In our approach, stages are emulated in a continuous dataflow execution by special barrier markers injected in the input data streams periodically that are pushed throughout the whole execution graph down to the sinks. Global snapshots are incrementally constructed as each task receives the barriers indicating execution stages.
The core ABS algorithm (ignoring cycles for the moment) works as follows:
A central coordinator periodically injects stage barriers to all the sources. When a source receives a barrier it takes a snapshot of its current state, then broadcasts the barrier to all its outputs (Fig.2(a)). When a non-source task receives a barrier from one of its inputs, it blocks that input until it receives a barrier from all inputs (Fig.2(b)).When barriers have been received from all the inputs, the task takes a snapshot of its current state and broadcasts the barrier to its outputs (Fig.2(c)). Then, the task unblocks its input channels to continue its computation (Fig.2(d)). The complete global snapshot Gs = (Ts, Es) will consist solely of all operator states Ts where Es = ∅.
In the presence of directed cycles, this base algorithm results in a deadlock. Cycles are addressed as follows:
First, we identify back-edges L on loops in the execution graph by static analysis. From control flow graph theory a back-edge in a directed graph is an edge that points to a vertex that has already been visited during a depth-first search. The execution graph G(T,E \ L) is a DAG containing all tasks in the topology. From the perspective of this DAG the algorithm operates as before, nevertheless, we additionally apply downstream backup of records received from identified back-edges over the duration of a snapshot. This is achieved by each task t that is a consumer of back edges Lt ⊆ It, Lt creating a backup log of all records received from Lt from the moment it forwards barriers until receiving them back from Lt . Barriers push all records in transit within loops into the downstream logs, so they are included once in the consistent snapshot.
Tasks with back-edge inputs create a local copy of their state once all their regular channels have delivered barriers. From this point on, they log all records delivered from their back-edges until they receive barriers from them too.

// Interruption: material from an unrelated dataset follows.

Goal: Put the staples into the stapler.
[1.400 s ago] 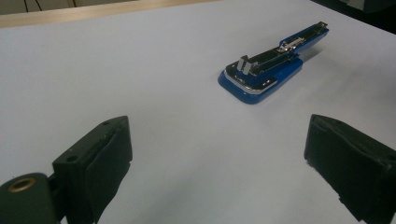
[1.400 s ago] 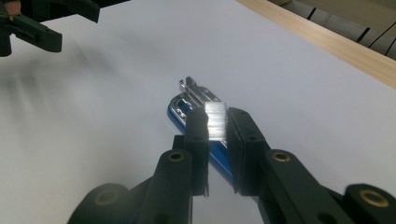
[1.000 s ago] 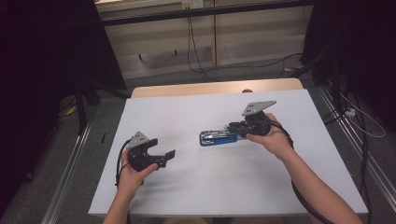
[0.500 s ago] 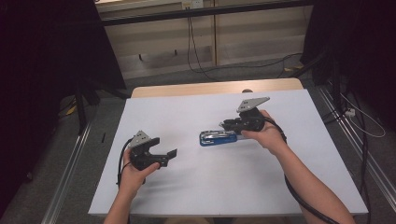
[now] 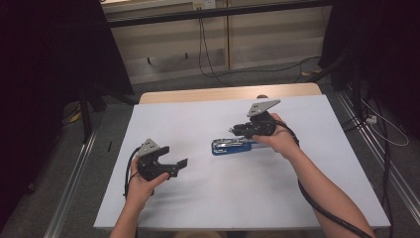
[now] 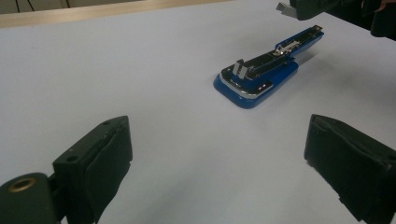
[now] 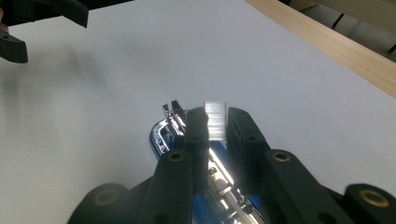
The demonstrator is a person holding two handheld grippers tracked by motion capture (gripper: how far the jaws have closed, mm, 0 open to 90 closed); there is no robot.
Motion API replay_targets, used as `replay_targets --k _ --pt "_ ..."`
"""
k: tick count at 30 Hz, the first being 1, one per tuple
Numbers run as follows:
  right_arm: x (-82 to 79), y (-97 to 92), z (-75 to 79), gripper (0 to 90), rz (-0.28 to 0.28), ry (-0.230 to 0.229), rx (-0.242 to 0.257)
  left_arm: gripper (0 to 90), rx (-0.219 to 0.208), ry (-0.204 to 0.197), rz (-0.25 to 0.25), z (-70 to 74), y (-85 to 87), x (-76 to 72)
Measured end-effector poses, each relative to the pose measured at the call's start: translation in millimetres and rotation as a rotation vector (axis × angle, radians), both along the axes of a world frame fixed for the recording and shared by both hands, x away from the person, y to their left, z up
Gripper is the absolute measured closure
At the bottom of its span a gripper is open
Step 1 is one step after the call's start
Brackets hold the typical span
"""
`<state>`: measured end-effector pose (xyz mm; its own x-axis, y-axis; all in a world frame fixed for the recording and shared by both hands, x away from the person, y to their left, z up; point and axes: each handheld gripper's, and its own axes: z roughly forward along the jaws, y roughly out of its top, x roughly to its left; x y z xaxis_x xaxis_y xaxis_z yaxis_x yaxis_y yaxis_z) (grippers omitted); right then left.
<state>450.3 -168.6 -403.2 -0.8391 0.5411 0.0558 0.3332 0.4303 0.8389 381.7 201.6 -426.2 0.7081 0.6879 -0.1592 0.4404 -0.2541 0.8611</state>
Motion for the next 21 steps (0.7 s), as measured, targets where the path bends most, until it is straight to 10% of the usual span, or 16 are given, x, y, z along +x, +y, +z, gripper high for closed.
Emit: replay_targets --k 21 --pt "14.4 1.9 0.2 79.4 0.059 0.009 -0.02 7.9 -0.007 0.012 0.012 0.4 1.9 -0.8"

The algorithm is implemented in Apache Flink:
We contributed the implementation of the ABS algorithm to Apache Flink in order to provide exactly-once processing semantics for the streaming runtime. In our current implementation blocked channels store all incoming records on disk instead of keeping them in memory to increase scalability. While this technique ensures robustness, it increases the runtime impact of the ABS algorithm… Snapshot coordination is implemented as an actor process on the job manager that keeps a global state for an execution graph of a single job. The coordinator periodically injects stage barriers to all sources of the execution graph. Upon reconfiguration, the last globally snapshotted state is restored in the operators from a distributed in-memory persistent storage.